> **ACTION ITEM**:
This exercise asks for a copy of each line in the records below with the word "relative" in it.

> **Items from a dataset**:
==============================
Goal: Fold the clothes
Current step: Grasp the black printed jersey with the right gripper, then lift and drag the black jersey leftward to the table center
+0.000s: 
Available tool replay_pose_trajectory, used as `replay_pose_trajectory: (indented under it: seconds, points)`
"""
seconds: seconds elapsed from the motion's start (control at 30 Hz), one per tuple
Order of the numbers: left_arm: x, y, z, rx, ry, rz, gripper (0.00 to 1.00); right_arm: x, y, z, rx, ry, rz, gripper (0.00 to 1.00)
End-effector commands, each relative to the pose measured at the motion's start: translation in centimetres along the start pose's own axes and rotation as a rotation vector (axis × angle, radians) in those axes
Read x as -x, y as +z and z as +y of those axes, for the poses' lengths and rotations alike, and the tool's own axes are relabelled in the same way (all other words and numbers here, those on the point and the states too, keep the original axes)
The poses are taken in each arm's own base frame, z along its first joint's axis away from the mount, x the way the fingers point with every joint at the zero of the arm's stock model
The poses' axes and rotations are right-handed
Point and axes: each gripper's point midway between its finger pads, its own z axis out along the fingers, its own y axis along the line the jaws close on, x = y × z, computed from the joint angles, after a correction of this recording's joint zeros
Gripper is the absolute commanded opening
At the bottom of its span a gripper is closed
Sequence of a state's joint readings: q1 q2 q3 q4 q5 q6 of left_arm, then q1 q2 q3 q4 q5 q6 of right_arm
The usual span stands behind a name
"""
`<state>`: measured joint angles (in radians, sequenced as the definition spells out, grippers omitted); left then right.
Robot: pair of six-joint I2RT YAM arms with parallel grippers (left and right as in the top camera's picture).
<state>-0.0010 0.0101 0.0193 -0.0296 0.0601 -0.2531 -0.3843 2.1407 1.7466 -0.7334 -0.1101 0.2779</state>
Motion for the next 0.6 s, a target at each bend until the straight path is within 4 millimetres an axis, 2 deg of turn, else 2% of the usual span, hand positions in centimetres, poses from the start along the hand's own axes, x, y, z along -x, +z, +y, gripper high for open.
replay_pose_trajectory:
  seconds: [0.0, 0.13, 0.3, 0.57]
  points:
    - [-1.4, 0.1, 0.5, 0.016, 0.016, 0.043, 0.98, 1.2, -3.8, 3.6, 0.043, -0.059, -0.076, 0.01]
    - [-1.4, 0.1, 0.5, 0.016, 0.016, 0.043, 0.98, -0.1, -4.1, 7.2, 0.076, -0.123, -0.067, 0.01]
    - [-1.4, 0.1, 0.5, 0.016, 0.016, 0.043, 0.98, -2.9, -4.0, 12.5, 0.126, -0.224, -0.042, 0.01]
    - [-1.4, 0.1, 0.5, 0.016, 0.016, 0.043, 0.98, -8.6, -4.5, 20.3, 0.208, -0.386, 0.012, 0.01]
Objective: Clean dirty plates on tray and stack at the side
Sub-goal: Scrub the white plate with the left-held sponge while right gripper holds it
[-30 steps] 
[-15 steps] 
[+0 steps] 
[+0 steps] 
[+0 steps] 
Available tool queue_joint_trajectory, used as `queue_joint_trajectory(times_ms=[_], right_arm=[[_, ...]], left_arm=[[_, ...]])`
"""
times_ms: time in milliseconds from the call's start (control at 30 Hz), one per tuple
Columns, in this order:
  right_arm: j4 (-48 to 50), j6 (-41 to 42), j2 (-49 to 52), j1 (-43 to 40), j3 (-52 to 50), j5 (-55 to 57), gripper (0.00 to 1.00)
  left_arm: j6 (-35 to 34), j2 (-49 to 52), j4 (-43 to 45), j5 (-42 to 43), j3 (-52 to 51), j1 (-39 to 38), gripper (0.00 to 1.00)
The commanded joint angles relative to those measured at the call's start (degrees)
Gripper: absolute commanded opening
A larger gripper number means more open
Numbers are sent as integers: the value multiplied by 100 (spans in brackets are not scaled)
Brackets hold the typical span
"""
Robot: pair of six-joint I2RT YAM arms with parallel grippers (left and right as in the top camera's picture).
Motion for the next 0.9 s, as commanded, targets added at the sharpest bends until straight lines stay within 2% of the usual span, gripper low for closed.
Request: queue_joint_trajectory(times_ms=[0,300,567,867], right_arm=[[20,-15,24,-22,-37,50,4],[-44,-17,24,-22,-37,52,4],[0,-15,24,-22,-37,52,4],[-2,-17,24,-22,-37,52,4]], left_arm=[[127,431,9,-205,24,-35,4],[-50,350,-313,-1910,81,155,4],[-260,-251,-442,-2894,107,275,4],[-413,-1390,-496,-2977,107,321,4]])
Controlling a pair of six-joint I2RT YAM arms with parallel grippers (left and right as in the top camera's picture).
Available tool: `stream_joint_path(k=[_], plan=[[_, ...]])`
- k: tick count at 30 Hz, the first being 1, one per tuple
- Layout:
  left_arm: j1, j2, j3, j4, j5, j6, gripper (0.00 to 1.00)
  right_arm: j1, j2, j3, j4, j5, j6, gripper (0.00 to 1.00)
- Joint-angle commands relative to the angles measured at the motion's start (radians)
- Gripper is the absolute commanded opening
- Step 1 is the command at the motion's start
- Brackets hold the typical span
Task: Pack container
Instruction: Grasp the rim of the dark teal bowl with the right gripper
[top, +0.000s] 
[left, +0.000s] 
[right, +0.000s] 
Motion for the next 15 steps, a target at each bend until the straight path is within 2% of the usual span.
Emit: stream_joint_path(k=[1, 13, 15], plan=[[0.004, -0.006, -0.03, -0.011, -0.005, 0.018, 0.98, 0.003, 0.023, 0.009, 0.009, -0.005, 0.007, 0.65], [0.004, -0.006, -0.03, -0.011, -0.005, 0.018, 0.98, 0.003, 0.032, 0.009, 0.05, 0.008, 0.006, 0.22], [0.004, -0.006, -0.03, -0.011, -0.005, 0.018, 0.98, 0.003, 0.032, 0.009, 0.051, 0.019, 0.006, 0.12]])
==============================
> **REPLY**:
End-effector commands, each relative to the pose measured at the motion's start: translation in centimetres along the start pose's own axes and rotation as a rotation vector (axis × angle, radians) in those axes
The commanded joint angles relative to those measured at the call's start (degrees)
- Joint-angle commands relative to the angles measured at the motion's start (radians)

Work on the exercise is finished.